__Work required__
Print the data exactly as written, line for line, and leave its pictures behind.

__Dataset records__
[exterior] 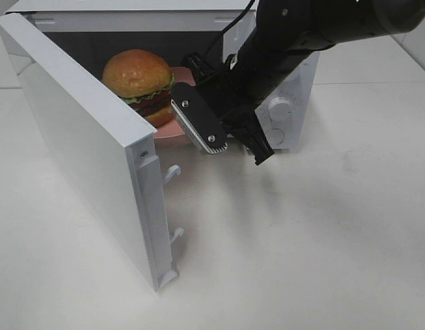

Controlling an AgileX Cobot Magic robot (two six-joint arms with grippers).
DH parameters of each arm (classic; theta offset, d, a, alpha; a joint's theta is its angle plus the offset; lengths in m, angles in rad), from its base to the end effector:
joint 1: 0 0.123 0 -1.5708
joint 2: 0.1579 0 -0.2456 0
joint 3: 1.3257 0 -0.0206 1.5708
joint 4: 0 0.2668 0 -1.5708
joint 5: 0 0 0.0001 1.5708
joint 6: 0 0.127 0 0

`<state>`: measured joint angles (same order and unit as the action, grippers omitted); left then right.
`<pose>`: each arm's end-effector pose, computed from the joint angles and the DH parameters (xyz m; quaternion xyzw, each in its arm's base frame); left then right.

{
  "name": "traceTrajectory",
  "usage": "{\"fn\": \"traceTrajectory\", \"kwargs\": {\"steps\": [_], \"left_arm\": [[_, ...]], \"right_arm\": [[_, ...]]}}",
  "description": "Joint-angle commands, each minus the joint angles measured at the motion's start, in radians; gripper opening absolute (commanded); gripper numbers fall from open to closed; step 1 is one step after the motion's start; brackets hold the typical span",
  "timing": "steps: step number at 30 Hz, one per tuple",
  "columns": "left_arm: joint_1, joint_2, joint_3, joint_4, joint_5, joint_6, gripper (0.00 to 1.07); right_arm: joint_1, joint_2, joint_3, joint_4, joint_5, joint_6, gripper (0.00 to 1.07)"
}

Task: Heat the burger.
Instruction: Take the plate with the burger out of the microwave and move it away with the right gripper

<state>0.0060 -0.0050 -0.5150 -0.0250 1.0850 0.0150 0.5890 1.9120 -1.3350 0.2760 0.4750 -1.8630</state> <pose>0.0773 -0.0023 0.2711 0.0046 0.8543 -0.0070 0.5198 0.3537 0.2554 0.1288 -0.8566 0.4118 -0.0982 0.2950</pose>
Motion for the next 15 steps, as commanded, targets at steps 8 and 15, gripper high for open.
{"fn": "traceTrajectory", "kwargs": {"steps": [8,15], "left_arm": [[0.002,-0.016,-0.001,-0.01,-0.012,-0.001,0.98],[0.002,-0.016,-0.001,-0.01,-0.012,-0.001,0.98]], "right_arm": [[-0.005,-0.166,0.151,0.009,-0.092,0.012,0.0],[-0.005,-0.235,0.231,0.009,-0.093,0.013,0.0]]}}
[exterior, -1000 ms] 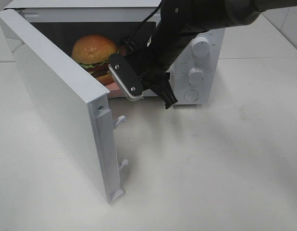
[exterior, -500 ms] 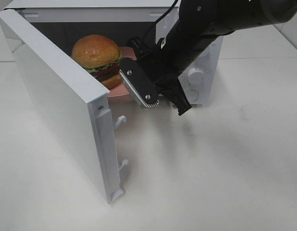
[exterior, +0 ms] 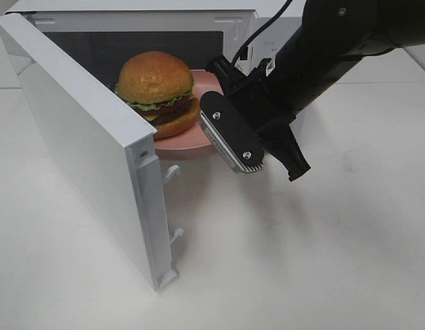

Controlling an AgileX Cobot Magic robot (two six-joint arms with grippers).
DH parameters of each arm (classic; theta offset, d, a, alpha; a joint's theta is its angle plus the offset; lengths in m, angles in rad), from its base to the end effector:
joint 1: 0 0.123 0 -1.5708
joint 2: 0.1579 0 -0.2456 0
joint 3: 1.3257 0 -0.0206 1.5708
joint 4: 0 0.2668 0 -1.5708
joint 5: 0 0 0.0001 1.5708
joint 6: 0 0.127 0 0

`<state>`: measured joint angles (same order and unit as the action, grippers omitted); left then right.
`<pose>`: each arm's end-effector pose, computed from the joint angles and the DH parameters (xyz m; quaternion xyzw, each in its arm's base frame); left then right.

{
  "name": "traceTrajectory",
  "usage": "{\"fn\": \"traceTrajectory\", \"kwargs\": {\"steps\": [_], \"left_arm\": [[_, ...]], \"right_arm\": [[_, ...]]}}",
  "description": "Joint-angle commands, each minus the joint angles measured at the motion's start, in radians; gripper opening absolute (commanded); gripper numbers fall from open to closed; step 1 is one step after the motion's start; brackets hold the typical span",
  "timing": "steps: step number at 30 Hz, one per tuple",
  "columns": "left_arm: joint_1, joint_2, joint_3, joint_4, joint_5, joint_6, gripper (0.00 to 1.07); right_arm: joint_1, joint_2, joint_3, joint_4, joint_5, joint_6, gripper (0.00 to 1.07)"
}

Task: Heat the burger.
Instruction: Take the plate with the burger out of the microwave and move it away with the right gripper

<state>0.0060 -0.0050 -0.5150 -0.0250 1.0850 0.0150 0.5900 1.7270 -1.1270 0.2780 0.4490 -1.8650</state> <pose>0.0773 -0.0023 0.2711 0.0046 0.8543 -0.0070 0.5198 0.3174 0.2307 0.1413 -0.8557 0.4132 -0.1005 0.2950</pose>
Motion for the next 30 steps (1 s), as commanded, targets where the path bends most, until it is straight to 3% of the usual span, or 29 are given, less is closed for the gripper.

__Task output__
[exterior] 

Controlling an AgileX Cobot Magic robot (two six-joint arms with grippers).
DH parameters of each arm (classic; theta offset, d, a, alpha; a joint's theta is its angle plus the offset; lengths in m, angles in rad), from its base to the end effector:
joint 1: 0 0.123 0 -1.5708
joint 2: 0.1579 0 -0.2456 0
joint 3: 1.3257 0 -0.0206 1.5708
joint 4: 0 0.2668 0 -1.5708
joint 5: 0 0 0.0001 1.5708
joint 6: 0 0.127 0 0

`<state>`: measured joint angles (same order and unit as the action, grippers omitted); left then right.
`<pose>`: each arm's end-effector pose, computed from the joint angles and the DH parameters (xyz m; quaternion xyzw, each in its arm's base frame); left then right.

{
  "name": "traceTrajectory",
  "usage": "{\"fn\": \"traceTrajectory\", \"kwargs\": {\"steps\": [_], \"left_arm\": [[_, ...]], \"right_arm\": [[_, ...]]}}",
  "description": "Joint-angle commands, each minus the joint angles measured at the motion's start, in radians; gripper opening absolute (commanded); gripper numbers fall from open to closed; step 1 is one step after the motion's start; brackets hold the typical span",
  "timing": "steps: step number at 30 Hz, one per tuple",
  "columns": "left_arm: joint_1, joint_2, joint_3, joint_4, joint_5, joint_6, gripper (0.00 to 1.07); right_arm: joint_1, joint_2, joint_3, joint_4, joint_5, joint_6, gripper (0.00 to 1.07)"
}

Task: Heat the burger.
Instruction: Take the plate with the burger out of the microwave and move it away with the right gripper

<state>0.0060 -0.0050 -0.5150 -0.0250 1.0850 0.0150 0.5890 1.9120 -1.3350 0.2760 0.4750 -1.8630</state> <pose>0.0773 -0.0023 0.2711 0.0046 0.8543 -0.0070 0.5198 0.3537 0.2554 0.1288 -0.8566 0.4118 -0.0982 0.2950</pose>
Motion for the next 15 steps, as commanded, targets at steps 8 and 15, gripper high for open.
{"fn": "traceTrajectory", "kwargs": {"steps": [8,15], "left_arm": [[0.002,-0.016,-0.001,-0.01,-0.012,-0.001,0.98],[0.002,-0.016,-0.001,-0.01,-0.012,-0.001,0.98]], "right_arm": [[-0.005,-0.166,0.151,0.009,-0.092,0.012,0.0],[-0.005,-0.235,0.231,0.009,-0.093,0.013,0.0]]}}
[exterior, -1000 ms] 
[exterior, -500 ms] 
[exterior, +0 ms] 

Controlling an AgileX Cobot Magic robot (two six-joint arms with grippers).
DH parameters of each arm (classic; theta offset, d, a, alpha; a joint's theta is its angle plus the offset; lengths in m, angles in rad), from its base to the end effector:
joint 1: 0 0.123 0 -1.5708
joint 2: 0.1579 0 -0.2456 0
joint 3: 1.3257 0 -0.0206 1.5708
joint 4: 0 0.2668 0 -1.5708
joint 5: 0 0 0.0001 1.5708
joint 6: 0 0.127 0 0

`<state>`: measured joint angles (same order and unit as the action, grippers omitted); left then right.
`<pose>`: each arm's end-effector pose, computed from the joint angles and the DH parameters (xyz m; quaternion xyzw, each in its arm's base frame); left then right.

{
  "name": "traceTrajectory",
  "usage": "{\"fn\": \"traceTrajectory\", \"kwargs\": {\"steps\": [_], \"left_arm\": [[_, ...]], \"right_arm\": [[_, ...]]}}",
  "description": "Joint-angle commands, each minus the joint angles measured at the motion's start, in radians; gripper opening absolute (commanded); gripper numbers fall from open to closed; step 1 is one step after the motion's start; brackets hold the typical span",
  "timing": "steps: step number at 30 Hz, one per tuple",
  "columns": "left_arm: joint_1, joint_2, joint_3, joint_4, joint_5, joint_6, gripper (0.00 to 1.07); right_arm: joint_1, joint_2, joint_3, joint_4, joint_5, joint_6, gripper (0.00 to 1.07)"
}

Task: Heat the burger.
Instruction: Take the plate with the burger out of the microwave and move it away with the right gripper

<state>0.0060 -0.0050 -0.5150 -0.0250 1.0850 0.0150 0.5900 1.7270 -1.1270 0.2780 0.4490 -1.8650</state> <pose>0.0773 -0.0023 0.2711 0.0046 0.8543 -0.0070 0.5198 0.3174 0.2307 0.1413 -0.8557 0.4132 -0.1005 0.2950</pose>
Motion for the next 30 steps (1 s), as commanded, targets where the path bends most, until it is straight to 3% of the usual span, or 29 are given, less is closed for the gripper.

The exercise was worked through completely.